▶ WHAT YOU SHOULD DO
From the data underneath, reproduce exactly the stretch that begins at the line with "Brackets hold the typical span" and ends after the line with "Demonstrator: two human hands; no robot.".

▶ DATA PROVIDED

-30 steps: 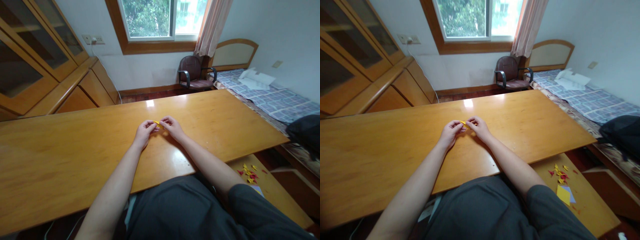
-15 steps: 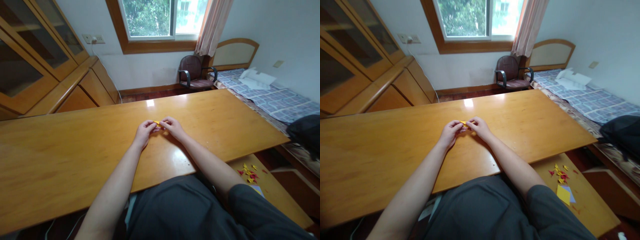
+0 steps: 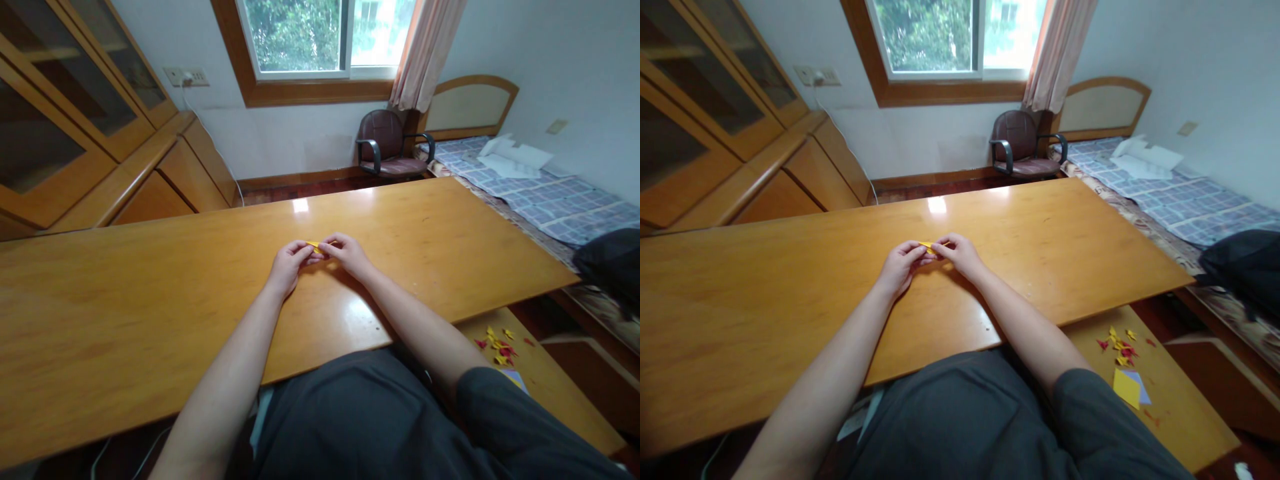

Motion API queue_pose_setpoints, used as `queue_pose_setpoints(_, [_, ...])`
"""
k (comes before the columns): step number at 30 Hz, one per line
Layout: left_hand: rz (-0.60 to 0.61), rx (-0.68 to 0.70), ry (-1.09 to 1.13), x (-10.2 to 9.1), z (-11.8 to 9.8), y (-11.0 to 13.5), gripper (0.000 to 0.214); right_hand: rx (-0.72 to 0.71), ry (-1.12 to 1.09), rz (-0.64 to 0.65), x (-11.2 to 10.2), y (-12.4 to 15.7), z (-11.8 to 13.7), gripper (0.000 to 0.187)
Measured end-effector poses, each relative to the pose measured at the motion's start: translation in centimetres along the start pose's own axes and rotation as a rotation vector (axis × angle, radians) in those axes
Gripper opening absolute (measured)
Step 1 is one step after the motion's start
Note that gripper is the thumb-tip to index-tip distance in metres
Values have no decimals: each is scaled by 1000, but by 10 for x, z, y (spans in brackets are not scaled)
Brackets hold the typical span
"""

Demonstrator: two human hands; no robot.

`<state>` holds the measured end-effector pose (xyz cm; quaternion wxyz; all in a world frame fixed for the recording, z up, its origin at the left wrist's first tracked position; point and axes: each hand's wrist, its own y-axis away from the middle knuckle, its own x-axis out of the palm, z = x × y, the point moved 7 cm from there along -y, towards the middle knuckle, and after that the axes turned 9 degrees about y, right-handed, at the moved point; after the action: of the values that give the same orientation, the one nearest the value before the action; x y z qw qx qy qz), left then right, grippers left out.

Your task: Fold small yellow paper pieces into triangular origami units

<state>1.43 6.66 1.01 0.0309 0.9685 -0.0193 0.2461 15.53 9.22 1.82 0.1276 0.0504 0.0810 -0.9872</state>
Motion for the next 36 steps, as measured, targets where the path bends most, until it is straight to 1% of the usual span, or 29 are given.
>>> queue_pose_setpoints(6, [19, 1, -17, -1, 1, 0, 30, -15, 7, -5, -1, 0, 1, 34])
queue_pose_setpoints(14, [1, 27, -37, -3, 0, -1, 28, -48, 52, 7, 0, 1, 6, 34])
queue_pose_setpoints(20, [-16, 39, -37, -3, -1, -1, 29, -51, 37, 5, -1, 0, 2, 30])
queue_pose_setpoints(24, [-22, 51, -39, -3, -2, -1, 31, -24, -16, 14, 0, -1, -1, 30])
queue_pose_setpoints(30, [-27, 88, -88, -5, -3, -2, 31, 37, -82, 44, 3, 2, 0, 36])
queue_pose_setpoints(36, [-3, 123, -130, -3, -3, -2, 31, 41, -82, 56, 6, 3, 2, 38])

▶ WRITTEN RESPONSE
Brackets hold the typical span
"""

Demonstrator: two human hands; no robot.

With this, the answer is complete.